== ENTRIES SHOWN ==
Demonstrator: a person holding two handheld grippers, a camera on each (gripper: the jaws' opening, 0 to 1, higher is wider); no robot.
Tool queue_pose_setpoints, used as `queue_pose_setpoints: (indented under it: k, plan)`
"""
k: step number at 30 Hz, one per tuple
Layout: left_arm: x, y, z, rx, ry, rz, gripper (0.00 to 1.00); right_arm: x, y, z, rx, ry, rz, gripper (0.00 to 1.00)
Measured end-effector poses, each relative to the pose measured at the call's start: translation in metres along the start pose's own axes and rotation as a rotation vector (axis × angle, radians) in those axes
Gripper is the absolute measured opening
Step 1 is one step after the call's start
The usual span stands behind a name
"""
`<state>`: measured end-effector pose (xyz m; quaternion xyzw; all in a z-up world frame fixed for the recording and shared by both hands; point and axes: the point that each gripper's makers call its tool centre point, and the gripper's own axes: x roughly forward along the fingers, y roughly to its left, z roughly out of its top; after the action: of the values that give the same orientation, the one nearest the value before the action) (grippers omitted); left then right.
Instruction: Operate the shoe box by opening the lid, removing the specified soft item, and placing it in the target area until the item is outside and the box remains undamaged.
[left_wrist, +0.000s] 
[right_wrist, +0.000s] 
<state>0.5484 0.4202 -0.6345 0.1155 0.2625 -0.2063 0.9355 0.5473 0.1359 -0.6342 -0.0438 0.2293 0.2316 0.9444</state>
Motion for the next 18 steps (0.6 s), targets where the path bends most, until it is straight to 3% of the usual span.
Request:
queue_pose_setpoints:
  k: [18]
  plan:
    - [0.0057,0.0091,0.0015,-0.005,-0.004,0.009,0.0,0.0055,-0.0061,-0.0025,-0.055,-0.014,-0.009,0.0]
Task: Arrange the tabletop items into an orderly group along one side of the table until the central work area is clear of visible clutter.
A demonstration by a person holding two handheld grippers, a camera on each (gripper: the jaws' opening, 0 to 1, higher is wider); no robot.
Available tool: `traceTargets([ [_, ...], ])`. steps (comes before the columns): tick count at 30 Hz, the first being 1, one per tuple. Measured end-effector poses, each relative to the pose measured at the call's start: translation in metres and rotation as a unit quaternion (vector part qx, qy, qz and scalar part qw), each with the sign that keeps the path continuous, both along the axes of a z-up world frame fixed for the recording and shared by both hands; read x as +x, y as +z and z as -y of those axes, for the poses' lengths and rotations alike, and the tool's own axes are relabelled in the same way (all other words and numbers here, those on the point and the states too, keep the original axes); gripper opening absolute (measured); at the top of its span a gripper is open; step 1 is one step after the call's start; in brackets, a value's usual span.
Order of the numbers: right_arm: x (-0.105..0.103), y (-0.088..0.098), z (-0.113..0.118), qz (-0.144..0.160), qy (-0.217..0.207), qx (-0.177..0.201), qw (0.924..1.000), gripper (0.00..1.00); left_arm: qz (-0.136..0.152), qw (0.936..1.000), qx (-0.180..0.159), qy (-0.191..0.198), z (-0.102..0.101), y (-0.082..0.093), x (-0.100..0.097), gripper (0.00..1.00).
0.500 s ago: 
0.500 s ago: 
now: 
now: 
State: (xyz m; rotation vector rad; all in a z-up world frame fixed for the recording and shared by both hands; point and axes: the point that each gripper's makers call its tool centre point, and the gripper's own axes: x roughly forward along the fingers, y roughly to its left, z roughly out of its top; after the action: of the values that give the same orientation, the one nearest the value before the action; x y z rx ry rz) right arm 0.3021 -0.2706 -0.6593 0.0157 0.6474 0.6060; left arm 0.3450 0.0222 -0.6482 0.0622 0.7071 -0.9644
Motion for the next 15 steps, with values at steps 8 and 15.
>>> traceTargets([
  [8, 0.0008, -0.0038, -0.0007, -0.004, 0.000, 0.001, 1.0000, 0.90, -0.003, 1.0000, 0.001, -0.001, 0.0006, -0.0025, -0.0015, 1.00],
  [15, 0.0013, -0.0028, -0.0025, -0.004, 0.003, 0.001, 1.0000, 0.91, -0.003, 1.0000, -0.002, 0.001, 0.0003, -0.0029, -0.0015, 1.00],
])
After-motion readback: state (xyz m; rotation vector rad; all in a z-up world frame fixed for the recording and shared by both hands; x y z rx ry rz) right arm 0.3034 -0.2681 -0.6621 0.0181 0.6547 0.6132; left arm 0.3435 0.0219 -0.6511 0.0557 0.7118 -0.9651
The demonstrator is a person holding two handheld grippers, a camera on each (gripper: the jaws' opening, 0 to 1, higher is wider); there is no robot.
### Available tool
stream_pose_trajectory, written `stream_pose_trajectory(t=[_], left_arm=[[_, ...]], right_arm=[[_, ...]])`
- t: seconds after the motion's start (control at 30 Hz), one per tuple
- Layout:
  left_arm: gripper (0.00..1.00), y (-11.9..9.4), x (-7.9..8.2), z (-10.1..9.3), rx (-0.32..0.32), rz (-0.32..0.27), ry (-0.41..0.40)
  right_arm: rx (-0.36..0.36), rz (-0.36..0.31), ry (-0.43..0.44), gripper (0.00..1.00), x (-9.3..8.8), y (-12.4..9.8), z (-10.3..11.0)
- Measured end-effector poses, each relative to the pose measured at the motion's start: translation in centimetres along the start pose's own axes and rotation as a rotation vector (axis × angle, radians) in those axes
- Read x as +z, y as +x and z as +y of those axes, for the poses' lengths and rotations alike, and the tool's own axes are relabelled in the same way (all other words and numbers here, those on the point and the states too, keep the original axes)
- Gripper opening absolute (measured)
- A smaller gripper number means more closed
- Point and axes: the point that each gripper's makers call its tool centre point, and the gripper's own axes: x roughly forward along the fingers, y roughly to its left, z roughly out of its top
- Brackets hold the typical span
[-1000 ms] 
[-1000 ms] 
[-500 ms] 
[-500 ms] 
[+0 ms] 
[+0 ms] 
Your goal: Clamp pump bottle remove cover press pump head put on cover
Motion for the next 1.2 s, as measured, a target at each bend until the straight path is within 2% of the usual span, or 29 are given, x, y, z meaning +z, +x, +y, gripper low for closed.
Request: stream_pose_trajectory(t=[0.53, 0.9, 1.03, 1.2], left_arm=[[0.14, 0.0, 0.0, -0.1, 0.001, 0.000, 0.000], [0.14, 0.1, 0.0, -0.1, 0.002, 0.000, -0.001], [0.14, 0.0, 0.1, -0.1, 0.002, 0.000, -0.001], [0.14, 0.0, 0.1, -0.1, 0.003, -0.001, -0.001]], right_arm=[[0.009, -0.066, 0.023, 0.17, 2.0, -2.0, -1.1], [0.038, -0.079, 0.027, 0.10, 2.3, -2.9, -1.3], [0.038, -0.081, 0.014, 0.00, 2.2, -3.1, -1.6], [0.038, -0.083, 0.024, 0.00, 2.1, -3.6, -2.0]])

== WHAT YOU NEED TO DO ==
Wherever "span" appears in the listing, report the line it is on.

== SOLUTION ==
The usual span stands behind a name
Motion for the next 18 steps (0.6 s), targets where the path bends most, until it is straight to 3% of the usual span.
Available tool: `traceTargets([ [_, ...], ])`. steps (comes before the columns): tick count at 30 Hz, the first being 1, one per tuple. Measured end-effector poses, each relative to the pose measured at the call's start: translation in metres and rotation as a unit quaternion (vector part qx, qy, qz and scalar part qw), each with the sign that keeps the path continuous, both along the axes of a z-up world frame fixed for the recording and shared by both hands; read x as +x, y as +z and z as -y of those axes, for the poses' lengths and rotations alike, and the tool's own axes are relabelled in the same way (all other words and numbers here, those on the point and the states too, keep the original axes); gripper opening absolute (measured); at the top of its span a gripper is open; step 1 is one step after the call's start; in brackets, a value's usual span.
- Brackets hold the typical span
Motion for the next 1.2 s, as measured, a target at each bend until the straight path is within 2% of the usual span, or 29 are given, x, y, z meaning +z, +x, +y, gripper low for closed.

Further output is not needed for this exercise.